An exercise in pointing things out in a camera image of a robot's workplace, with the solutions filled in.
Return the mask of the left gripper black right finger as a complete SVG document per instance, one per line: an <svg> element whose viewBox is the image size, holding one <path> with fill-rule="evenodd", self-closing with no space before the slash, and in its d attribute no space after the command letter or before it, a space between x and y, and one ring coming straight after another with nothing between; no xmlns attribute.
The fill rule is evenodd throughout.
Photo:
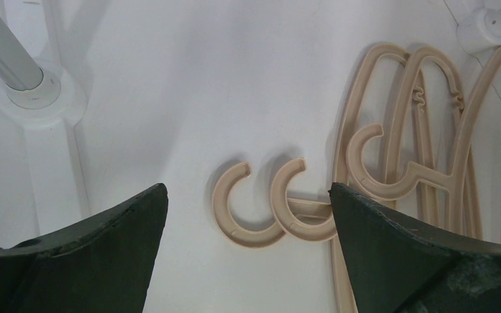
<svg viewBox="0 0 501 313"><path fill-rule="evenodd" d="M329 195L360 312L501 312L501 244L434 227L342 183Z"/></svg>

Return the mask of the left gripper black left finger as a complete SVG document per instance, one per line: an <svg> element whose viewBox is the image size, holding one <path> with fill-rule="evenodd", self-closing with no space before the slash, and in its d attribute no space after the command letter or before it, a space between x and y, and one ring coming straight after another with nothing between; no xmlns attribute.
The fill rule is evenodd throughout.
<svg viewBox="0 0 501 313"><path fill-rule="evenodd" d="M0 248L0 312L141 312L168 212L157 183L65 228Z"/></svg>
◆ ◆ ◆
About this exercise
Give an exact copy of the entries, excluding all pictures.

Response to the task
An exercise in pointing things out in a camera image of a robot's workplace, with the solutions filled in.
Return the mask of the left gripper black right finger as a complete SVG document per instance, one per line: an <svg> element whose viewBox is the image size, holding one <path> with fill-rule="evenodd", self-closing with no space before the slash, and in its d attribute no space after the command letter or before it, a space between x and y, and one ring coming straight after another with nothing between; no xmlns attribute.
The fill rule is evenodd throughout.
Photo:
<svg viewBox="0 0 501 313"><path fill-rule="evenodd" d="M329 195L360 312L501 312L501 244L434 227L342 183Z"/></svg>

Return the mask of the left gripper black left finger as a complete SVG document per instance, one per line: an <svg> element whose viewBox is the image size, holding one <path> with fill-rule="evenodd", self-closing with no space before the slash, and in its d attribute no space after the command letter or before it, a space between x and y, and one ring coming straight after another with nothing between; no xmlns attribute.
The fill rule is evenodd throughout.
<svg viewBox="0 0 501 313"><path fill-rule="evenodd" d="M0 248L0 312L141 312L168 212L157 183L65 228Z"/></svg>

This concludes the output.